Le président du Conseil de la concurrence, Ahmed Rahhou, a confirmé, mardi, que son instance a bien été saisie afin d’émettre un avis sur le projet de loi n° 66.23 relatif à l’organisation de la profession d’avocat. «Et de préciser que l’institution qu’il préside examine son degré de compétence avant de déclarer si la saisine serait recevable ou non, en vertu des lois en vigueur», rapporte le quotidien Al Akhbar dans son édition du jeudi 7 mai.

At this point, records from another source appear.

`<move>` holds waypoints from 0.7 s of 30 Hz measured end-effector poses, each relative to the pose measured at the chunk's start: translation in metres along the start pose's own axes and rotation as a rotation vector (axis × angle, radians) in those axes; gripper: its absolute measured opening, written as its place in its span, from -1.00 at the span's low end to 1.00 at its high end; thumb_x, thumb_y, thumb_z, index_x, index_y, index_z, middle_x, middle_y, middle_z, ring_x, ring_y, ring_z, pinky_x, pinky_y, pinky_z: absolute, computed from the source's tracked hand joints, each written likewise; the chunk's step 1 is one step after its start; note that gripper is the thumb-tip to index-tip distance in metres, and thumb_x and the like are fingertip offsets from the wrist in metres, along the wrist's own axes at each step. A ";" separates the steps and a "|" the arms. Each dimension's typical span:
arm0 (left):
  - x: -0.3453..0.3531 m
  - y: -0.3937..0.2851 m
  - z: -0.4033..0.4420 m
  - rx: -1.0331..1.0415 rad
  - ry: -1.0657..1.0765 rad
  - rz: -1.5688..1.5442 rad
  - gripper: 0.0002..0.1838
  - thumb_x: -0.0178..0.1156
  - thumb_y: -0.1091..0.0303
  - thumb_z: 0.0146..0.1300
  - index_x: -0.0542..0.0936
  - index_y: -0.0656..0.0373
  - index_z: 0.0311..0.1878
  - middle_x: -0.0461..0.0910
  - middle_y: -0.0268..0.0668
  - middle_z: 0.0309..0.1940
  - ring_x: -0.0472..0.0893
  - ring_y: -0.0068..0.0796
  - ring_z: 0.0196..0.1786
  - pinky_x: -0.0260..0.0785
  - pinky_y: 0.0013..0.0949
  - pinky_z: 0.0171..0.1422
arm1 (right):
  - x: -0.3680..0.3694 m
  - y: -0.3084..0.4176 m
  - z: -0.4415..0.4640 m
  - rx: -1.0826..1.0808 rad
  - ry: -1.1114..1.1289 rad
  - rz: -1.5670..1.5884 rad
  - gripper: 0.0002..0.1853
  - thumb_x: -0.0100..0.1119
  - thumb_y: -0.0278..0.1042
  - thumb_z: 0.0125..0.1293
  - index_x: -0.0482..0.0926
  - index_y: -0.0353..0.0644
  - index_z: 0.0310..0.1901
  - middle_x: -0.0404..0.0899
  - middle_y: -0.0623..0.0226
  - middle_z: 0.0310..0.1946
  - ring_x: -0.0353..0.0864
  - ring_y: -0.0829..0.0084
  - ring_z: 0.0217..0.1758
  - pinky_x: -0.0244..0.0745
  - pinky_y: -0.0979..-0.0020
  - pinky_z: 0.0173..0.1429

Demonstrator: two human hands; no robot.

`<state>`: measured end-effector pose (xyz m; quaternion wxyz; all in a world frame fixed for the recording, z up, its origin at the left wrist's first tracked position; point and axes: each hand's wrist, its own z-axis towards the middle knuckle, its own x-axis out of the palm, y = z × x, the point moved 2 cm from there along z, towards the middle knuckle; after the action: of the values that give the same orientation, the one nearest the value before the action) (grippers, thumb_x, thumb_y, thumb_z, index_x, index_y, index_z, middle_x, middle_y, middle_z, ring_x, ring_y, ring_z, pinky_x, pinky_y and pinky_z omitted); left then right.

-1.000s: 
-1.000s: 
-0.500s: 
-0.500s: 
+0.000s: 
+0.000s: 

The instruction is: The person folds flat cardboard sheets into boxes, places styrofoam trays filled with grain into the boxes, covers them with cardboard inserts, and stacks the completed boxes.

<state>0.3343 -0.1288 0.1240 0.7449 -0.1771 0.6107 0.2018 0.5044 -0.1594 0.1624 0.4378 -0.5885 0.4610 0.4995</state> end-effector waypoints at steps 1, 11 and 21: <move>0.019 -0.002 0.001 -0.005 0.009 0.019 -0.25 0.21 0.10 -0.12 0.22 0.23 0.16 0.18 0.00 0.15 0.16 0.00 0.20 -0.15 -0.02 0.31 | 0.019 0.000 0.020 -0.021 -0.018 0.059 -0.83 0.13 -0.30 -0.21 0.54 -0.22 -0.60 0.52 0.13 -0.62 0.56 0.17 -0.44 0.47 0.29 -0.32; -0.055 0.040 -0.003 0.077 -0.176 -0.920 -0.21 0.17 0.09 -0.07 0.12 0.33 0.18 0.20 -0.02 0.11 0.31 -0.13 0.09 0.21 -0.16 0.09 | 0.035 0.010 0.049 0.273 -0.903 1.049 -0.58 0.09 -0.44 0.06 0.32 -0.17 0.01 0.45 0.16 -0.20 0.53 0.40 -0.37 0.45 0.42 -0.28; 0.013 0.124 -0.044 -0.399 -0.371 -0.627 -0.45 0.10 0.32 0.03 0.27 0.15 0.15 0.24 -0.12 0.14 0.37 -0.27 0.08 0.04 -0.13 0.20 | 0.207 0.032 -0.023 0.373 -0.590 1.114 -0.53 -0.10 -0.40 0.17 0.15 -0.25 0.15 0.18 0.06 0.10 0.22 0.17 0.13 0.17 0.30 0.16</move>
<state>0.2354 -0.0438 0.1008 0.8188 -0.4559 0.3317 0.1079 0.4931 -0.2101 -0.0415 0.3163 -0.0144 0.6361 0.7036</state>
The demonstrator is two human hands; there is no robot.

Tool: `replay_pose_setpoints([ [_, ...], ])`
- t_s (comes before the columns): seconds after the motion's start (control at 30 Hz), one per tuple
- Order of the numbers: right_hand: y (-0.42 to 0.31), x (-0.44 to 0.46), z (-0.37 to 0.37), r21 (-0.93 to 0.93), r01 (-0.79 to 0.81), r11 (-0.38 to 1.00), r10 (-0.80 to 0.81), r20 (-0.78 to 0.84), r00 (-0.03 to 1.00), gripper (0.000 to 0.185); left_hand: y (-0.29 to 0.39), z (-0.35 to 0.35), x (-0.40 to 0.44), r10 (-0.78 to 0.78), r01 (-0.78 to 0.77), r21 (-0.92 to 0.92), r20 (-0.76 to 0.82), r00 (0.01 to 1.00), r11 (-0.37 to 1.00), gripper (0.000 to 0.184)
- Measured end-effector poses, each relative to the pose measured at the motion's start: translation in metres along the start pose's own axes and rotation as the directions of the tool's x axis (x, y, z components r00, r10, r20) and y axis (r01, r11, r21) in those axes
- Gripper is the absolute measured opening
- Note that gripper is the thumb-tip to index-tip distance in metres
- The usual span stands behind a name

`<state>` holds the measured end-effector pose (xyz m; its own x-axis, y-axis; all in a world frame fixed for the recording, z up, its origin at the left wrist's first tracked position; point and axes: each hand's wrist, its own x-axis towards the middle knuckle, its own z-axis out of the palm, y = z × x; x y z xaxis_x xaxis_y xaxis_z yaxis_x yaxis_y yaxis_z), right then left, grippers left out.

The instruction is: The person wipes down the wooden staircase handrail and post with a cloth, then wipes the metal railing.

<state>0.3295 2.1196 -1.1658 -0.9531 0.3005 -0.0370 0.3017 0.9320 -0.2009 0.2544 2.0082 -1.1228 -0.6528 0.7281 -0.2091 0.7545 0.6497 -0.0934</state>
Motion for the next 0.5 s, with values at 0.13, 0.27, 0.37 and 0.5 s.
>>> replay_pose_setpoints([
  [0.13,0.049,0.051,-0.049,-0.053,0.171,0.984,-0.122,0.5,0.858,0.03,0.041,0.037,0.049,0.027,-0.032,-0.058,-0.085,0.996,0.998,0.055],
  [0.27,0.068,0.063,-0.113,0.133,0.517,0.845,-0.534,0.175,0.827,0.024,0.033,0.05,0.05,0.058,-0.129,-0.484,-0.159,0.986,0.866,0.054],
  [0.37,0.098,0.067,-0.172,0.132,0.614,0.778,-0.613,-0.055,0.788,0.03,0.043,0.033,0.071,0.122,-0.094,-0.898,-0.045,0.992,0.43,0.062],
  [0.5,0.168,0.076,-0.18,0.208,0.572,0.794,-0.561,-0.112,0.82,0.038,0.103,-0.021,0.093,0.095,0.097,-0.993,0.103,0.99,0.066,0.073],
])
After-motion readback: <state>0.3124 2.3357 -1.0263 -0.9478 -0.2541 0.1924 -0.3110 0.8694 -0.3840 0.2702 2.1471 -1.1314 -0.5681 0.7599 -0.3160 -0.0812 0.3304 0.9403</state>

«Le Conseil de la concurrence a effectivement reçu la saisine concernant le projet de loi n° 66.23 relatif à l’organisation de la profession d’avocat et nous l’examinerons en vertu des lois en vigueur», a précisé Rahhou. Selon cde dernier, «la première étape porte sur l’examen de la question de recevabilité de la saisine dans un délai raisonnable avant de passer au stade de désignation d’un rapporteur en vue de mener l’instruction approfondie du dossier et d’établir ensuite un rapport détaillé qui sera soumis au Conseil».
Rahou a-t-il encore expliqué, que l’instance qu’il préside demeure compétente pour demander d’autres données afin d’approfondir son instruction avant de prendre la décision.
Cette saisine, qui intervient au moment où le projet de loi n° 66.23 relatif à l’organisation de la profession d’avocat est au cœur des débats dans le circuit législatif, a été déposée par la Fédération démocratique du travail (FDT).
La saisine porte sur des restrictions imposées à l’accès au barreau, notamment les limites d’âge, ainsi que d’autres liées à certaines professions. À ce propos, la question porte sur les dispositions qui auraient pour objectif de restreindre ou d’empêcher indirectement les professeurs de droit et les docteurs en droit dans le secteur de la Justice de rejoindre la profession d’avocat, ce qui avait provoqué la colère du corps académique à travers le Syndicat national de l’enseignement supérieur. Dans ce cadre, les débats portent sur les exceptions à l’incompatibilité, appelant à l’amendement notamment des articles 13 et 14 pour permettre aux professeurs de droit et aux docteurs en droit de plaider.